- Born: 1976 Kottayam, Kerala, India
- Died: May 22, 2022 (aged 45–46)
- Occupation: Playback singer
- Years active: 1992–2021
- Musical career
- Genres: Indian classical music; Playback singing; Filmi;
- Instrument: Vocals

= Sangeetha Sajith =

Indian playback singer

Sangeetha Sajith (1976 – 22 May 2022) was an Indian playback singer, known for her works in the South Indian film industry. She has sung over 200 songs across Malayalam, Tamil, Telugu and Kannada films. Sangeetha got her breakthrough with the song "Thaneerai Kaadhalikum" from the 1996 Tamil film Mr. Romeo, composed by A. R. Rahman.

==Life and career==
Sangeetha made her playback singing debut in 1992 through the Tamil film Naalaiya Theerpu. Her debut in the Malayalam film industry came in 1998 with the song Ambilipoovattam Ponnurulil from the movie Ennu Swantham Janakikutty. She is known among the Malayali audience for the Malayalam songs like "Dhum Dhum Dhum Dureyeto" from Raakilipattu, "Aalare Govinda" from Kakkakuyil, "Odathandil Talam Kotum" from Kerala Varma Pazhassi Raja and "Thaalam Poyi Thappum Poyi" from Ayyappanum Koshiyum. The theme song of Prithviraj starrer Kuruthi was her last song in Malayalam.

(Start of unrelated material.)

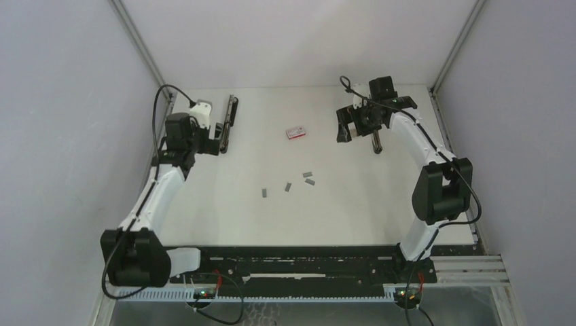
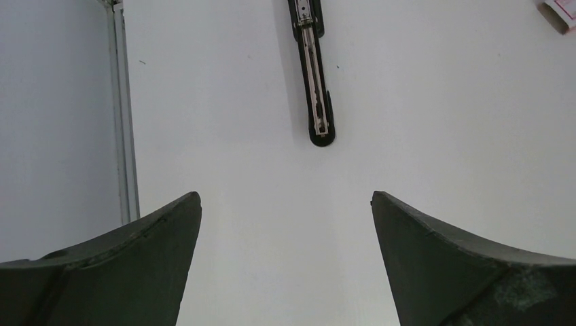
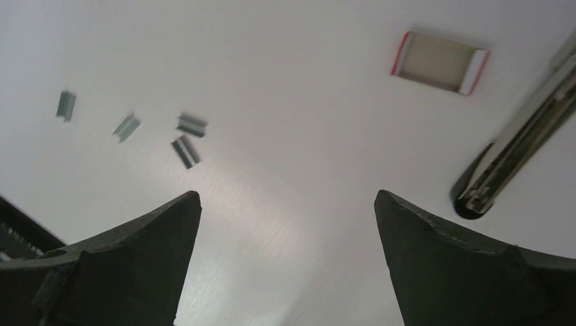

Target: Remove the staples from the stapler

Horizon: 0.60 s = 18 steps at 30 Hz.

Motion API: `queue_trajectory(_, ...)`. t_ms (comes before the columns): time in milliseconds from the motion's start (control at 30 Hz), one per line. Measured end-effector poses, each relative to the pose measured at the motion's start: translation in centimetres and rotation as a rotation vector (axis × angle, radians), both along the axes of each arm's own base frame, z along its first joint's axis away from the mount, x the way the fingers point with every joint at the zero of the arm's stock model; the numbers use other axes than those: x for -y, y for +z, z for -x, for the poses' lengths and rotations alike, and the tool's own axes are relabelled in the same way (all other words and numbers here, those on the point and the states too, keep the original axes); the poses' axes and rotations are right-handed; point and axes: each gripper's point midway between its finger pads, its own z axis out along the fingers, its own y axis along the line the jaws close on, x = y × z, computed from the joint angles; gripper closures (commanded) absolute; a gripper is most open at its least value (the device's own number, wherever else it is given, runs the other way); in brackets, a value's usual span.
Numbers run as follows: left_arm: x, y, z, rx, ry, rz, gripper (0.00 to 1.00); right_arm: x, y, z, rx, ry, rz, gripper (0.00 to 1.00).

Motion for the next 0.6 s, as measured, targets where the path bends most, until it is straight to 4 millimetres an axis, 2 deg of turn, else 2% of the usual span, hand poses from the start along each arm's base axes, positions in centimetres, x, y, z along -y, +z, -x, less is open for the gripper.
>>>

Sangeeta has sung for more than 100 audio cassettes in Malayalam and Tamil. She has also composed the music for the film Adukkalail Pani Undu. Sangeetha was also known for imitating KB Sundarambal's voice. When Sangeetha sang during Tamil Nadu government's film award ceremony, the then Chief Minister Jayalalitha, who was a witness, came up to the stage and presented Sangeetha with a gold necklace from her neck.

==Discography==
Tamil

| Year | Film | Song | Composer | Co-singer(s) |
| 1992 | Naalaiya Theerpu | "MTV Parthuputta" | Manimekalai |  |
| 1994 | Sarigamapadani | "Paithiyam Paithiyam" | Deva |  |
| 1995 | Lucky Man | "Pallana Party " | Adithyan | Adithyan |
| "Yaar Seidha Mayam" | S. P. Balasubrahmanyam |
| Maaman Magal | “Vadugapatti Vayasu Kutti” | Shahul Hameed |
| 1996 | Mr. Romeo | "Thaneerai Kaadhalikum" | A. R. Rahman |  |
| 1996 | Kizhakku Mugam | "Aathukullea" | Adithyan | P. Unni Krishnan |
| 1998 | Jeans | "Varayo Thozhi" | A. R. Rahman | Sonu Nigam, Shahul Hameed, Harini, |
| 2000 | Snegithiye | "Radhai Manathil" | Vidyasagar | K. S. Chithra, Sujatha |
"Kalluri Malare"
| 2006 | Thalai Nagaram | "Soo Manthrakaali" | D. Imman | Funky Shankar, Sujatha |
| 2019 | Bigil | "Verithanam" | A. R. Rahman | Vijay |

Malayalam

| Year | Film | Song | Composer | Co-singer(s) |
|---|---|---|---|---|
| 2019 | Maarconi Mathaai | "Enna Parayana" | M. Jayachandran | Ajay Gopal, Bhanu Prakash, Nikhil Raj |

==Death==
Sangeetha died on 22 May 2022. She died after reportedly suffering from a kidney-related problem.